The country's independence from Japan, Hunter said, was one of this country's announced objectives in World War II.

After the war, he said, Russia trained and outfitted northern Korea troops for modern warfare, while the U.S. occupation troops in the south were mainly concerned with the organization of a democratic form of government which could stand and operate on its own.

As a result, when the communistic controlled northern Korean forces attacked, the southern forces were almost helpless when a United Nations order for both sides to cease firing and move back to their own lines was ignored. President Truman ordered U.S. ships, planes and men into the fight to enforce the order. And the United Nations approved a resolution authorizing member countries to take whatever steps necessary to put down the attack by the reds.

The attack, Hunter said, demonstrated to the American people the futility of hoping for eventual permanent peace until such time as Russian-bred communism can be completely halted.

Hence, Hunter said, the freedom and security of the American people can be assured only by immediate mobilization. It will be costly. But not as costly as the loss of millions of American lives through failure to estimate correctly when and where and to what extent Soviet aggression will next take place.
Hunter rapped the State Department for its almost total lack of Pacific policy. Instead of a definite statement of what this government would do in the event of aggression by Russia in the far east, he said, "nothing was forthcoming from Washington but a hodge podge of contradictory mutterings. At a time when common sense should have demanded no retreat from the realities of the Korean situation, State Department experts like Owen Lattimore advised that Korea should be abandoned. What more invitation to aggression in Korea could the Kremlin want?"

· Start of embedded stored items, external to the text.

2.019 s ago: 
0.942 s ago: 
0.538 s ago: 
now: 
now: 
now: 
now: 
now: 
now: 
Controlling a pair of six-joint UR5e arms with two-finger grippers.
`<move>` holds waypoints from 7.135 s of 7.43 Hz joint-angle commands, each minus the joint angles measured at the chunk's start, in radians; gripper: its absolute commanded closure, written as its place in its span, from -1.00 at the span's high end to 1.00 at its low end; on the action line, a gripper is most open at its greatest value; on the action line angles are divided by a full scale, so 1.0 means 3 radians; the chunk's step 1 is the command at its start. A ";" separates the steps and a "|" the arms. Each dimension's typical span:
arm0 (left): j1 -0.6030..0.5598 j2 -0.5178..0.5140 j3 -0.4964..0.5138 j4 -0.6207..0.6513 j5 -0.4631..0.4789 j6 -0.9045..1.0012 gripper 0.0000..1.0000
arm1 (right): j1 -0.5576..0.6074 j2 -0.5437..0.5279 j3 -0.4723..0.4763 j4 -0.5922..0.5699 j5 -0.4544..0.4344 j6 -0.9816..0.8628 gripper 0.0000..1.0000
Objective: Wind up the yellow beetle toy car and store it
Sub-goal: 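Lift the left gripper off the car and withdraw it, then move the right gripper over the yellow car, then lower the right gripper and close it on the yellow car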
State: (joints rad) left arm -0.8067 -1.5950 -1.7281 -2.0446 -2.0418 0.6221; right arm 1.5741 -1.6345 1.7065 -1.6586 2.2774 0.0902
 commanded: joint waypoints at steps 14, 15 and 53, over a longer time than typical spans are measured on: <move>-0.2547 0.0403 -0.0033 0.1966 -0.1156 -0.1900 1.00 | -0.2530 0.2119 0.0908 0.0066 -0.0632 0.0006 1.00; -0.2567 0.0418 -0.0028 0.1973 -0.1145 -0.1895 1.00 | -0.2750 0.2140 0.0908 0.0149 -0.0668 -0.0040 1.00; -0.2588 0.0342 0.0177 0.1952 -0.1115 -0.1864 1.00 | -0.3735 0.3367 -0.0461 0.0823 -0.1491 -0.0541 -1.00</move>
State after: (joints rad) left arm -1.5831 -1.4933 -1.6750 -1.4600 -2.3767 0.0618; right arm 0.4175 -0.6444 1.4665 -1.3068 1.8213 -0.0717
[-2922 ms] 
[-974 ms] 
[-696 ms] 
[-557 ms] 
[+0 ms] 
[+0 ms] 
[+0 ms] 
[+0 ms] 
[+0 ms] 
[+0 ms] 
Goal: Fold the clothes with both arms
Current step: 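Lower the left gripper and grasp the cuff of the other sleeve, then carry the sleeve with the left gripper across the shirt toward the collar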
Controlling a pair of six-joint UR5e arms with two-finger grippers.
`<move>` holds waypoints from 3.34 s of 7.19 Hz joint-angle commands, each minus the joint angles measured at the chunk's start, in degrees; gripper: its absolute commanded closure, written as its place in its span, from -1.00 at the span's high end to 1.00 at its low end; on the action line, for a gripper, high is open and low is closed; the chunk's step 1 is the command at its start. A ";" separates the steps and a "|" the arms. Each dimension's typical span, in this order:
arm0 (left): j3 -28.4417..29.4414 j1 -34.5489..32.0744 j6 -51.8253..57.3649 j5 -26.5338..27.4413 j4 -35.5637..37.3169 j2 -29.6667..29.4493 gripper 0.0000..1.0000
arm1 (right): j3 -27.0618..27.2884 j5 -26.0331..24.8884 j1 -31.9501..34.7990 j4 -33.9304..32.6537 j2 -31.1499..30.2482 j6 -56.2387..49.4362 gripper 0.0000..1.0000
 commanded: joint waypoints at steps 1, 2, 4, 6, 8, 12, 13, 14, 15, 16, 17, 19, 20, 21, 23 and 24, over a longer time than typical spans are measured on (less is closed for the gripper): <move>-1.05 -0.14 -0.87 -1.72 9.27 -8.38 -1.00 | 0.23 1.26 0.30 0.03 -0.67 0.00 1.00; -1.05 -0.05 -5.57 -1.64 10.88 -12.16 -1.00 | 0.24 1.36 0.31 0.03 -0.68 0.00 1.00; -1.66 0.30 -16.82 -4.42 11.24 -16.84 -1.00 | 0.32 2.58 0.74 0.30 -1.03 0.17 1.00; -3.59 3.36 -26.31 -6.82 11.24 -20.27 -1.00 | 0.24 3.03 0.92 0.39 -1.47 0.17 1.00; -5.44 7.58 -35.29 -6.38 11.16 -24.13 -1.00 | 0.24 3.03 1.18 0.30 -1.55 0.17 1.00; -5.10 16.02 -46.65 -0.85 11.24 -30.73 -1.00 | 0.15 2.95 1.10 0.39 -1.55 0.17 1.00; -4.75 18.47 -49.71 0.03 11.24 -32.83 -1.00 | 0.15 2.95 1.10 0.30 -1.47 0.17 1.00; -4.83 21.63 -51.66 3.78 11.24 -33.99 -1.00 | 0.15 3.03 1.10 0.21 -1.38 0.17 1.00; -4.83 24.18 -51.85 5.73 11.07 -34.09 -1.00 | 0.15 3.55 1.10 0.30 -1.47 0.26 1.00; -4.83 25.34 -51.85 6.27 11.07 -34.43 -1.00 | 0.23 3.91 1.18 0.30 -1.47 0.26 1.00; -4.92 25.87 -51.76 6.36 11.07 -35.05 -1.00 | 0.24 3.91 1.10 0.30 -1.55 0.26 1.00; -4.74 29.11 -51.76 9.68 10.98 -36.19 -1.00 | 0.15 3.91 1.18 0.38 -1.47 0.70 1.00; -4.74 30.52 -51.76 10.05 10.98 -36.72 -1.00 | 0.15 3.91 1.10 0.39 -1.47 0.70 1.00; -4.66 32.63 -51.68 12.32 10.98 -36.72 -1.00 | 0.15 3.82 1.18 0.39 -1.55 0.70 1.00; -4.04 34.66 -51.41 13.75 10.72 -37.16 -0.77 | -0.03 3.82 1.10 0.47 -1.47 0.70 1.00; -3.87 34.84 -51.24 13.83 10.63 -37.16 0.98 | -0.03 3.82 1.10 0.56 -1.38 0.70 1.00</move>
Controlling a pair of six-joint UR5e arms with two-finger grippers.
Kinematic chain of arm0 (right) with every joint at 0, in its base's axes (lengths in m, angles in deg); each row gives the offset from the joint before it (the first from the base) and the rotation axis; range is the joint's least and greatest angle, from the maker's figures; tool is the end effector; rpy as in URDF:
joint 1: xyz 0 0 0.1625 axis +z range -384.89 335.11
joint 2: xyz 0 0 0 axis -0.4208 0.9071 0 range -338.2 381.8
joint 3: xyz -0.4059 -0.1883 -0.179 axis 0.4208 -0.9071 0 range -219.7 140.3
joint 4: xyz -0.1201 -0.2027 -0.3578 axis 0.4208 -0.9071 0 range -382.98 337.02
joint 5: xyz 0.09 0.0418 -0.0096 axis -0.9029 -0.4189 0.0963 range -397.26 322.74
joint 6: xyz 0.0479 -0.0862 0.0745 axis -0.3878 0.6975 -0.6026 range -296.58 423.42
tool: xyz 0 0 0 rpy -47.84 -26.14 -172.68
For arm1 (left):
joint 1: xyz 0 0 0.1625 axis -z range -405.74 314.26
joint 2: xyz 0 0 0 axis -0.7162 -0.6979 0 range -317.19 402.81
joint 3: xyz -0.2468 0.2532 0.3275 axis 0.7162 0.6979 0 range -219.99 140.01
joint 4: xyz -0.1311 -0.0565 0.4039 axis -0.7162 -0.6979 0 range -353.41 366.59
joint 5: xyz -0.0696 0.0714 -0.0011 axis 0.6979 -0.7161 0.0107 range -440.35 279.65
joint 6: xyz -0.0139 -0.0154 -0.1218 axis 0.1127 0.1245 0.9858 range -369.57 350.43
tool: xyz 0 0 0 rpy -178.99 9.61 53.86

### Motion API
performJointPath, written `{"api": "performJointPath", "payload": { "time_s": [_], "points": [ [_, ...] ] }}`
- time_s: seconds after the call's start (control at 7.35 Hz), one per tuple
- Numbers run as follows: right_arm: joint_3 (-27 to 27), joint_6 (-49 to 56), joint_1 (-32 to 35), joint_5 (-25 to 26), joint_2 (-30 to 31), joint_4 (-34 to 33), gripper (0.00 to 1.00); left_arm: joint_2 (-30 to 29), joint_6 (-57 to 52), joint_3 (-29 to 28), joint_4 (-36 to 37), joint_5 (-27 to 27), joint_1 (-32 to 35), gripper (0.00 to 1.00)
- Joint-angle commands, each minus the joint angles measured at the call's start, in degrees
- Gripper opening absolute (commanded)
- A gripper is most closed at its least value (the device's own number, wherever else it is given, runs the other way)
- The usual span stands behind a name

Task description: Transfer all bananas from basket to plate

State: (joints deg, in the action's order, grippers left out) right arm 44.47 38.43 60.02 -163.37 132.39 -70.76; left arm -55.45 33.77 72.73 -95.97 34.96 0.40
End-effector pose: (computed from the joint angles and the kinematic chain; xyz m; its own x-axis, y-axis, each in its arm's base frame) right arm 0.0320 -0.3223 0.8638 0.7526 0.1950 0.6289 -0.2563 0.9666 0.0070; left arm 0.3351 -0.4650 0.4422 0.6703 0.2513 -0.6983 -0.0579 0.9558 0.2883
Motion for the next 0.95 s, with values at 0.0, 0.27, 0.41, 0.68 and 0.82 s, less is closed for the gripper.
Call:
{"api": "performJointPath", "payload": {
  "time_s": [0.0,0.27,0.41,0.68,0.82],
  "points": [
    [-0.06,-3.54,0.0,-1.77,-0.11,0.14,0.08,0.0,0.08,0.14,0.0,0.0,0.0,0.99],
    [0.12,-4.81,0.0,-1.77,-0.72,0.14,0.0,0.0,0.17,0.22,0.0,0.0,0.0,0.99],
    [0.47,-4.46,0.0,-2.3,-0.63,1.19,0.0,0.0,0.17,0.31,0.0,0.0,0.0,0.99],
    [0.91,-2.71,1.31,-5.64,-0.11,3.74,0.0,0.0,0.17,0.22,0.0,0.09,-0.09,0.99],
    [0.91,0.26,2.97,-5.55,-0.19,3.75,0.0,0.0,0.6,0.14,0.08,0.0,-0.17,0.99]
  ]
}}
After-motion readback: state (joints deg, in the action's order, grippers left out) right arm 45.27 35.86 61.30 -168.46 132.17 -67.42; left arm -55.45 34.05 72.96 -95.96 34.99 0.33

Hunter predicted the Korean conflict will cost the U.S. several billion dollars, and said the Congress must finance the campaign on a cash basis, either by government economies in non-military fields, or by new taxes. He condemned possible further governmental borrowing as an economical threat leading to confiscation of money, materials and labor. Should that happen, he concluded, the first step in the Communistic objective will have been won, for our free enterprise system will have been abandoned.